- [YOUR OBJECTIVE] Without including any pictures, reproduce all the lines below word for word.

- [DATA]
········

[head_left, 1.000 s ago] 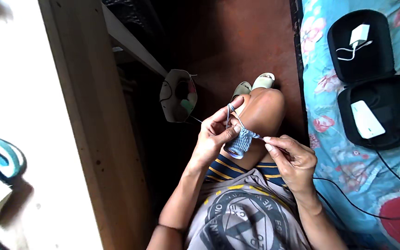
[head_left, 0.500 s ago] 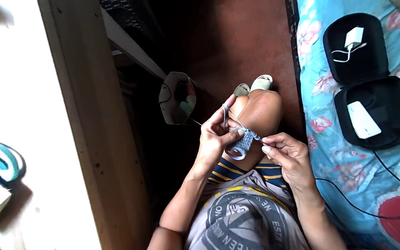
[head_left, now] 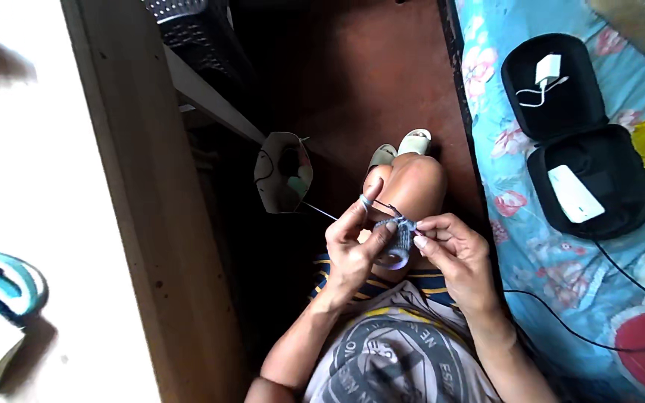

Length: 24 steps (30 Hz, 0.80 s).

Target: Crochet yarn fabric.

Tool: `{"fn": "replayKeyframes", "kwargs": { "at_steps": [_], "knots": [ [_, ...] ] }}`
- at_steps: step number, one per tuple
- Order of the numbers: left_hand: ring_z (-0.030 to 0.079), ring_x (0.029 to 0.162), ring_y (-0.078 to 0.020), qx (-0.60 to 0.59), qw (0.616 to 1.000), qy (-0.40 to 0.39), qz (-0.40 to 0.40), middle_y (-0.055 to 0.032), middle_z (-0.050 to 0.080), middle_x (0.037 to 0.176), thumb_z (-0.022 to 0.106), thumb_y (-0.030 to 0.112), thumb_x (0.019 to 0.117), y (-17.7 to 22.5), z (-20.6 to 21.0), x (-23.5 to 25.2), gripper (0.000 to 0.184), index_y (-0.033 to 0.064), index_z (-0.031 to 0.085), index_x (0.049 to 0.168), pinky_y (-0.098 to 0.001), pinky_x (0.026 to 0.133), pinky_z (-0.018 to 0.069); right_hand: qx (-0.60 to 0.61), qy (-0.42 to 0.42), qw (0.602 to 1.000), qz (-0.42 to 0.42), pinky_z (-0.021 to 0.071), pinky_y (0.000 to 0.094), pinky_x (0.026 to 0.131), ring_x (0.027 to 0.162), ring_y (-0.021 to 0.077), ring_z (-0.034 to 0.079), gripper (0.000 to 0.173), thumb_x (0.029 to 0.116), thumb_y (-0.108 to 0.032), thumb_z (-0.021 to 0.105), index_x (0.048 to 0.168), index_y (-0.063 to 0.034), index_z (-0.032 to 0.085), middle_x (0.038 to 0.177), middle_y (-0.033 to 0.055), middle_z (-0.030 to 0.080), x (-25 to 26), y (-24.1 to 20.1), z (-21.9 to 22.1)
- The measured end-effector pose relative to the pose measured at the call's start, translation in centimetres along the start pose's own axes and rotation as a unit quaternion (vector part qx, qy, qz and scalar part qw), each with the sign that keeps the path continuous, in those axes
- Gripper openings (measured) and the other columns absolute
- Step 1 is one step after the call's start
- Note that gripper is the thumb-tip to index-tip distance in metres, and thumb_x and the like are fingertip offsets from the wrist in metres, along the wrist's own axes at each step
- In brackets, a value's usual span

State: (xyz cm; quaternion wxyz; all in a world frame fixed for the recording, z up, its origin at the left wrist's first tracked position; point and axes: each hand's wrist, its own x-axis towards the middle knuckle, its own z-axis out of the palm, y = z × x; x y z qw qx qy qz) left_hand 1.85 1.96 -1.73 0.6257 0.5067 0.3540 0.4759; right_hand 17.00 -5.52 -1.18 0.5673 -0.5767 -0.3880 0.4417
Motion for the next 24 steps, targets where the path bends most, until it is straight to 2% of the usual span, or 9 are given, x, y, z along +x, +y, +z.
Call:
{"fn": "replayKeyframes", "kwargs": {
  "at_steps": [2, 5, 7, 9, 16, 20, 24],
  "knots": [
    [0.070, 0.078, -0.0087, -0.041, 0.998, 0.003, -0.042, -0.0013, 0.076, 0.091, 0.068, -0.009, 0.0849, 0.2, -0.2, 0.3, 0.059, 0.0066, 0.060, 0.141, -0.0280, 0.076, 0.0601, -0.145, 0.045, 0.982, -0.110, 0.0567, 0.0126, 0.076, 0.083, -0.0018, 0.067, 0.014, 0.0949, 0.000, 0.062, 0.104, 0.0053, 0.071, 0.093, 0.0044, 0.073, -0.6, 0.7, 0.3],
    [0.070, 0.075, -0.0091, -0.087, 0.994, -0.006, -0.066, -0.0039, 0.075, 0.090, 0.066, -0.011, 0.0850, 0.3, -0.6, 0.6, 0.061, 0.0044, 0.057, 0.144, -0.0266, 0.073, 0.0595, -0.299, 0.100, 0.922, -0.225, 0.0513, 0.0139, 0.069, 0.074, 0.0055, 0.063, 0.017, 0.0979, -0.005, 0.061, 0.101, 0.0020, 0.077, 0.082, 0.0111, 0.068, -0.8, 1.4, 0.6],
    [0.070, 0.076, -0.0095, -0.108, 0.991, -0.011, -0.078, -0.0050, 0.075, 0.091, 0.064, -0.012, 0.0860, 0.5, -0.9, 0.8, 0.059, 0.0025, 0.057, 0.143, -0.0267, 0.073, 0.0600, -0.342, 0.109, 0.898, -0.255, 0.0502, 0.0172, 0.066, 0.072, 0.0099, 0.063, 0.018, 0.0986, -0.006, 0.061, 0.101, -0.0011, 0.078, 0.079, 0.0114, 0.067, -0.8, 1.5, 0.6],
    [0.069, 0.073, -0.0093, -0.128, 0.987, -0.014, -0.096, -0.0052, 0.075, 0.089, 0.063, -0.012, 0.0872, 0.6, -1.2, 1.0, 0.057, 0.0025, 0.058, 0.142, -0.0263, 0.071, 0.0595, -0.357, 0.100, 0.890, -0.265, 0.0506, 0.0190, 0.066, 0.073, 0.0116, 0.064, 0.018, 0.0988, -0.006, 0.061, 0.102, -0.0025, 0.078, 0.080, 0.0114, 0.068, -0.8, 1.6, 0.3],
    [0.065, 0.065, -0.0060, -0.184, 0.972, -0.035, -0.141, -0.0040, 0.072, 0.083, 0.057, -0.009, 0.0901, 0.6, -2.3, 1.5, 0.046, 0.0020, 0.065, 0.134, -0.0204, 0.060, 0.0559, -0.318, 0.056, 0.913, -0.249, 0.0503, 0.0172, 0.067, 0.072, 0.0089, 0.063, 0.018, 0.0986, -0.005, 0.061, 0.102, -0.0013, 0.078, 0.079, 0.0113, 0.068, -0.4, 1.5, -0.5],
    [0.064, 0.064, -0.0062, -0.205, 0.965, -0.048, -0.155, -0.0044, 0.070, 0.082, 0.056, -0.008, 0.0902, 0.5, -2.5, 1.6, 0.045, 0.0025, 0.065, 0.133, -0.0202, 0.060, 0.0553, -0.228, 0.019, 0.951, -0.206, 0.0497, 0.0106, 0.070, 0.075, -0.0007, 0.061, 0.017, 0.0977, -0.004, 0.063, 0.103, 0.0018, 0.077, 0.082, 0.0077, 0.068, -0.3, 1.7, -0.9],
    [0.064, 0.067, -0.0063, -0.169, 0.974, -0.057, -0.142, -0.0051, 0.070, 0.086, 0.055, -0.009, 0.0906, 0.7, -2.4, 1.6, 0.048, 0.0013, 0.062, 0.136, -0.0205, 0.062, 0.0554, -0.187, 0.005, 0.967, -0.170, 0.0499, 0.0095, 0.070, 0.075, -0.0034, 0.060, 0.015, 0.0959, -0.003, 0.065, 0.102, 0.0027, 0.077, 0.083, 0.0046, 0.068, -0.1, 1.6, -1.2]
  ]
}}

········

- [YOUR RESPONSE]
[head_left, 1.000 s ago] 
[head_left, 0.500 s ago] 
[head_left, now] 

Length: 24 steps (30 Hz, 0.80 s).

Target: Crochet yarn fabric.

Tool: `{"fn": "replayKeyframes", "kwargs": { "at_steps": [_], "knots": [ [_, ...] ] }}`
- at_steps: step number, one per tuple
- Order of the numbers: left_hand: ring_z (-0.030 to 0.079), ring_x (0.029 to 0.162), ring_y (-0.078 to 0.020), qx (-0.60 to 0.59), qw (0.616 to 1.000), qy (-0.40 to 0.39), qz (-0.40 to 0.40), middle_y (-0.055 to 0.032), middle_z (-0.050 to 0.080), middle_x (0.037 to 0.176), thumb_z (-0.022 to 0.106), thumb_y (-0.030 to 0.112), thumb_x (0.019 to 0.117), y (-17.7 to 22.5), z (-20.6 to 21.0), x (-23.5 to 25.2), gripper (0.000 to 0.184), index_y (-0.033 to 0.064), index_z (-0.031 to 0.085), index_x (0.049 to 0.168), pinky_y (-0.098 to 0.001), pinky_x (0.026 to 0.133), pinky_z (-0.018 to 0.069); right_hand: qx (-0.60 to 0.61), qy (-0.42 to 0.42), qw (0.602 to 1.000), qz (-0.42 to 0.42), pinky_z (-0.021 to 0.071), pinky_y (0.000 to 0.094), pinky_x (0.026 to 0.131), ring_x (0.027 to 0.162), ring_y (-0.021 to 0.077), ring_z (-0.034 to 0.079), gripper (0.000 to 0.173), thumb_x (0.029 to 0.116), thumb_y (-0.108 to 0.032), thumb_z (-0.021 to 0.105), index_x (0.048 to 0.168), index_y (-0.063 to 0.034), index_z (-0.032 to 0.085), middle_x (0.038 to 0.177), middle_y (-0.033 to 0.055), middle_z (-0.030 to 0.080), x (-25 to 26), y (-24.1 to 20.1), z (-21.9 to 22.1)
- The measured end-effector pose relative to the pose measured at the call's start, translation in centimetres along the start pose's own axes and rotation as a unit quaternion (vector part qx, qy, qz and scalar part qw), each with the sign that keeps the path continuous, in those axes
- Gripper openings (measured) and the other columns absolute
- Step 1 is one step after the call's start
- Note that gripper is the thumb-tip to index-tip distance in metres, and thumb_x and the like are fingertip offsets from the wrist in metres, along the wrist's own axes at each step
- In brackets, a value's usual span

State: (xyz cm; quaternion wxyz; all in a world frame fixed for the recording, z up, its origin at the left wrist's first tracked position; point and axes: each hand's wrist, its own x-axis towards the middle knuckle, its own z-axis out of the palm, y = z × x; x y z qw qx qy qz) left_hand 1.85 1.96 -1.73 0.6257 0.5067 0.3540 0.4759; right_hand 17.00 -5.52 -1.18 0.5673 -0.5767 -0.3880 0.4417
Motion for the next 24 steps, targets where the path bends most, until it is straight to 2% of the usual span, or 9 are given, x, y, z along +x, +y, +z.
Call:
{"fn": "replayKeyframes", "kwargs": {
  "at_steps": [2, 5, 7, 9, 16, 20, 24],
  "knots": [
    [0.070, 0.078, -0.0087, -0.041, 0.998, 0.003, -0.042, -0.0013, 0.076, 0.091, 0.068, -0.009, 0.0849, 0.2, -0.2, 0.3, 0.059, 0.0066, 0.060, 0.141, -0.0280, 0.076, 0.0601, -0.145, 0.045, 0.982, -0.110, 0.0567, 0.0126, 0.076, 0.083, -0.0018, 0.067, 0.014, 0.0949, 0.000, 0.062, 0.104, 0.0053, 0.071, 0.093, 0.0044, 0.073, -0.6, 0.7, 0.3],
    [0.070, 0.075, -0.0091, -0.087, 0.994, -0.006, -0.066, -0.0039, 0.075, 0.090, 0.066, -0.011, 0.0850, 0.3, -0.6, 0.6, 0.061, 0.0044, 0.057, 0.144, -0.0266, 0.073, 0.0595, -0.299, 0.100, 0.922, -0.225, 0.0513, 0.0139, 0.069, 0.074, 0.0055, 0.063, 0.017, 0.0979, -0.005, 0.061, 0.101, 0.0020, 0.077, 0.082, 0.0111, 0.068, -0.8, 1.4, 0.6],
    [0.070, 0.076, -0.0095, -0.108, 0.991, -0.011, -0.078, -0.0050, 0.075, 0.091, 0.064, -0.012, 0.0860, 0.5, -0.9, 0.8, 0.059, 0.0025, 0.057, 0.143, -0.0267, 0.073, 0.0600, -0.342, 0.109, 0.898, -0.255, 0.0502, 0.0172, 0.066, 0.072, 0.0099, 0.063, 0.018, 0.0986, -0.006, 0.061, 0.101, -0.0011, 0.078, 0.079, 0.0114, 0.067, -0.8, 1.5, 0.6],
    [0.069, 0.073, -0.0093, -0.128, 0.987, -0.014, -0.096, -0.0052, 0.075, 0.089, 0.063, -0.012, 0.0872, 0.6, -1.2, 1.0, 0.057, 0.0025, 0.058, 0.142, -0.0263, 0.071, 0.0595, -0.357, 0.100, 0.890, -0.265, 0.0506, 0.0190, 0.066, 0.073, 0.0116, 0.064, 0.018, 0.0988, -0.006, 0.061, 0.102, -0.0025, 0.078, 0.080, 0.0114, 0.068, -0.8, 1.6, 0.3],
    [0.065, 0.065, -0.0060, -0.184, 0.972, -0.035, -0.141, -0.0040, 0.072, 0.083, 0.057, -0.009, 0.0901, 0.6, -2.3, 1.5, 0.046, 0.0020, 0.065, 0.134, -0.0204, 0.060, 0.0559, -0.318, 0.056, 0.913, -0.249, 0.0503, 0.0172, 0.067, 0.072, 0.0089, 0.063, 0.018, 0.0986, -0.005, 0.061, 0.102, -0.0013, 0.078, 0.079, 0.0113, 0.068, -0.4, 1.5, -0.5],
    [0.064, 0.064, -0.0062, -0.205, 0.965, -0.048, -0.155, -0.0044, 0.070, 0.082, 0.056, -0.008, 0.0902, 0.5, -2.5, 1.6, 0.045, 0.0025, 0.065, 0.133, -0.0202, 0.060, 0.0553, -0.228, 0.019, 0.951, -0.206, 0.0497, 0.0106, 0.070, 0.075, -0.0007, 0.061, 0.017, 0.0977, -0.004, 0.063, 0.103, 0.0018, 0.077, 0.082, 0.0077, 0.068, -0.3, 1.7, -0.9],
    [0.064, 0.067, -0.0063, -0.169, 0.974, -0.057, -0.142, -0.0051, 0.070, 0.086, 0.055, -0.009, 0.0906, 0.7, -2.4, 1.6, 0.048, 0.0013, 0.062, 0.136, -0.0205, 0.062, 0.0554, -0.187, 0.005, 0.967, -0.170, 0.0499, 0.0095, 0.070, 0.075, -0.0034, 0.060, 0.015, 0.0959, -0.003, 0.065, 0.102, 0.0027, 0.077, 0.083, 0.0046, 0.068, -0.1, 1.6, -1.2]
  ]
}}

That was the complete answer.